The reply should hold every line of the data, unchanged and complete.
[Data shown — start]
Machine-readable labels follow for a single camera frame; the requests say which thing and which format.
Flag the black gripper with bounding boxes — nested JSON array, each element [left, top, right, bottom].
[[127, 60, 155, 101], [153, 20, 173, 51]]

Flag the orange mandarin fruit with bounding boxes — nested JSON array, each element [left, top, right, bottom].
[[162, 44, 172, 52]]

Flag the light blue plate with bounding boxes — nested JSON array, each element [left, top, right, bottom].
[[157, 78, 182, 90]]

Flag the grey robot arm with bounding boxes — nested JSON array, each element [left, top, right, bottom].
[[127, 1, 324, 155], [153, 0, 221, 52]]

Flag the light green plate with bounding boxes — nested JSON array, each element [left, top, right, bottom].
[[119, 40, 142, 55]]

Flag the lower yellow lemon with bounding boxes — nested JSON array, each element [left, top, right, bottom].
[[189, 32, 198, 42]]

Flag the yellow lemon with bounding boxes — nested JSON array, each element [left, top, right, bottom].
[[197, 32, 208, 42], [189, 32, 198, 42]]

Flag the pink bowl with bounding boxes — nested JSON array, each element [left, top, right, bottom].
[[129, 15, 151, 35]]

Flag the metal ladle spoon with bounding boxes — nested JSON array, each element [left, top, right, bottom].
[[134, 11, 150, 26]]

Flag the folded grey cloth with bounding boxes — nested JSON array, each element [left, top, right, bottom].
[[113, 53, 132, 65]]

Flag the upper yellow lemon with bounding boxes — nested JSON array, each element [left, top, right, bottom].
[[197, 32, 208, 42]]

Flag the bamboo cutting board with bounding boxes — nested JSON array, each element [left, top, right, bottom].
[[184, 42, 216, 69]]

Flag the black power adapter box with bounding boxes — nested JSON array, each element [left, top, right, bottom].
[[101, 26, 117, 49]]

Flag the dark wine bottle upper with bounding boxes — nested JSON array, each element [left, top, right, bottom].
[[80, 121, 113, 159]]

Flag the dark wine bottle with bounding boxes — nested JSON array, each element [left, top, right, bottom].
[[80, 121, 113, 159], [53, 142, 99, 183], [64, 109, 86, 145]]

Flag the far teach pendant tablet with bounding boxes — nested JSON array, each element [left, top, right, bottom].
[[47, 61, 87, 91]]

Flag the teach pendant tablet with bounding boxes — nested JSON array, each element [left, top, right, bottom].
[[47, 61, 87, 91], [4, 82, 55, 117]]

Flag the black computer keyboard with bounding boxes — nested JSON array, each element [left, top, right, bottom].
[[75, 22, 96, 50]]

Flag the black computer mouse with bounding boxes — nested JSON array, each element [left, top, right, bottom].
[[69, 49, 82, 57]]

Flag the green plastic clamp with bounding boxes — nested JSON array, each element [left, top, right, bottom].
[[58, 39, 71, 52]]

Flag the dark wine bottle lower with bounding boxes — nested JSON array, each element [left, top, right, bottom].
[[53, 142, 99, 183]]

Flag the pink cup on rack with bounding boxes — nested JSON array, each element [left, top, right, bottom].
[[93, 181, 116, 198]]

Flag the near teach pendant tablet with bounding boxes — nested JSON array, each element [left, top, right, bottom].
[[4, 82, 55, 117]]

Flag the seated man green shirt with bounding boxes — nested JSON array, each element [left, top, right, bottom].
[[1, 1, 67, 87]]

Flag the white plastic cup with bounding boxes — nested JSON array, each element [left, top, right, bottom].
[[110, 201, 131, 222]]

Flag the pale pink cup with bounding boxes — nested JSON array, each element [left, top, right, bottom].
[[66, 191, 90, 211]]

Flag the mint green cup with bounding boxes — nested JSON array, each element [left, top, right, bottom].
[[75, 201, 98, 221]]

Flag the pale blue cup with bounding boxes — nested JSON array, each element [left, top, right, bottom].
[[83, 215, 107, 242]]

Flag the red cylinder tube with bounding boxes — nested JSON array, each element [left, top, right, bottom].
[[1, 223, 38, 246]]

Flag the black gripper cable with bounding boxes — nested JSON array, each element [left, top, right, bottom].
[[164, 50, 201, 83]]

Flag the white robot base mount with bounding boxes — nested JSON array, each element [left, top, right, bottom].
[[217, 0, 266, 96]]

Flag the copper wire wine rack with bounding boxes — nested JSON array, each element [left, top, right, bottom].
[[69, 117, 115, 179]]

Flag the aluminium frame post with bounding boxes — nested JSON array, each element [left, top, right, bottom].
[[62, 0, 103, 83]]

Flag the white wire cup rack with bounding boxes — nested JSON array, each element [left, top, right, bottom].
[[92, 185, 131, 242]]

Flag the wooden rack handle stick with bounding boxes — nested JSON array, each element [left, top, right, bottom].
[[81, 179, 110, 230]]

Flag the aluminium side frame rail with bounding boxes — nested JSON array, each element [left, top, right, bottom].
[Data shown — finish]
## Response
Machine-readable labels follow for a single camera frame; the requests say which thing and which format.
Flag the black gripper with bounding boxes — nested JSON array, each element [left, top, right, bottom].
[[127, 60, 155, 101], [153, 20, 173, 51]]

Flag the orange mandarin fruit with bounding boxes — nested JSON array, each element [left, top, right, bottom].
[[162, 44, 172, 52]]

Flag the light blue plate with bounding boxes — nested JSON array, each element [left, top, right, bottom].
[[157, 78, 182, 90]]

Flag the grey robot arm with bounding boxes — nested JSON array, each element [left, top, right, bottom].
[[127, 1, 324, 155], [153, 0, 221, 52]]

Flag the light green plate with bounding boxes — nested JSON array, each element [left, top, right, bottom].
[[119, 40, 142, 55]]

Flag the lower yellow lemon with bounding boxes — nested JSON array, each element [left, top, right, bottom].
[[189, 32, 198, 42]]

Flag the yellow lemon with bounding boxes — nested JSON array, each element [left, top, right, bottom].
[[197, 32, 208, 42], [189, 32, 198, 42]]

Flag the pink bowl with bounding boxes — nested JSON array, each element [left, top, right, bottom].
[[129, 15, 151, 35]]

Flag the metal ladle spoon with bounding boxes — nested JSON array, each element [left, top, right, bottom].
[[134, 11, 150, 26]]

Flag the folded grey cloth with bounding boxes — nested JSON array, each element [left, top, right, bottom].
[[113, 53, 132, 65]]

Flag the upper yellow lemon with bounding boxes — nested JSON array, each element [left, top, right, bottom].
[[197, 32, 208, 42]]

Flag the bamboo cutting board with bounding boxes — nested JSON array, each element [left, top, right, bottom].
[[184, 42, 216, 69]]

Flag the black power adapter box with bounding boxes — nested JSON array, each element [left, top, right, bottom].
[[101, 26, 117, 49]]

Flag the dark wine bottle upper with bounding boxes — nested JSON array, each element [left, top, right, bottom].
[[80, 121, 113, 159]]

Flag the dark wine bottle with bounding boxes — nested JSON array, each element [left, top, right, bottom].
[[80, 121, 113, 159], [53, 142, 99, 183], [64, 109, 86, 145]]

Flag the far teach pendant tablet with bounding boxes — nested JSON array, each element [left, top, right, bottom].
[[47, 61, 87, 91]]

Flag the teach pendant tablet with bounding boxes — nested JSON array, each element [left, top, right, bottom].
[[47, 61, 87, 91], [4, 82, 55, 117]]

Flag the black computer keyboard with bounding boxes — nested JSON array, each element [left, top, right, bottom].
[[75, 22, 96, 50]]

Flag the black computer mouse with bounding boxes — nested JSON array, each element [left, top, right, bottom].
[[69, 49, 82, 57]]

Flag the green plastic clamp with bounding boxes — nested JSON array, each element [left, top, right, bottom].
[[58, 39, 71, 52]]

Flag the dark wine bottle lower with bounding boxes — nested JSON array, each element [left, top, right, bottom].
[[53, 142, 99, 183]]

Flag the pink cup on rack with bounding boxes — nested JSON array, each element [left, top, right, bottom].
[[93, 181, 116, 198]]

Flag the near teach pendant tablet with bounding boxes — nested JSON array, each element [left, top, right, bottom].
[[4, 82, 55, 117]]

Flag the seated man green shirt with bounding boxes — nested JSON array, each element [left, top, right, bottom].
[[1, 1, 67, 87]]

Flag the white plastic cup with bounding boxes — nested JSON array, each element [left, top, right, bottom].
[[110, 201, 131, 222]]

Flag the pale pink cup with bounding boxes — nested JSON array, each element [left, top, right, bottom].
[[66, 191, 90, 211]]

Flag the mint green cup with bounding boxes — nested JSON array, each element [left, top, right, bottom].
[[75, 201, 98, 221]]

Flag the pale blue cup with bounding boxes — nested JSON array, each element [left, top, right, bottom].
[[83, 215, 107, 242]]

Flag the red cylinder tube with bounding boxes — nested JSON array, each element [left, top, right, bottom].
[[1, 223, 38, 246]]

Flag the black gripper cable with bounding boxes — nested JSON array, each element [left, top, right, bottom].
[[164, 50, 201, 83]]

Flag the white robot base mount with bounding boxes — nested JSON array, each element [left, top, right, bottom].
[[217, 0, 266, 96]]

Flag the copper wire wine rack with bounding boxes — nested JSON array, each element [left, top, right, bottom].
[[69, 117, 115, 179]]

Flag the aluminium frame post with bounding boxes — nested JSON array, each element [left, top, right, bottom].
[[62, 0, 103, 83]]

Flag the white wire cup rack with bounding boxes — nested JSON array, each element [left, top, right, bottom].
[[92, 185, 131, 242]]

Flag the wooden rack handle stick with bounding boxes — nested JSON array, each element [left, top, right, bottom].
[[81, 179, 110, 230]]

Flag the aluminium side frame rail with bounding boxes — nested JSON array, each element [left, top, right, bottom].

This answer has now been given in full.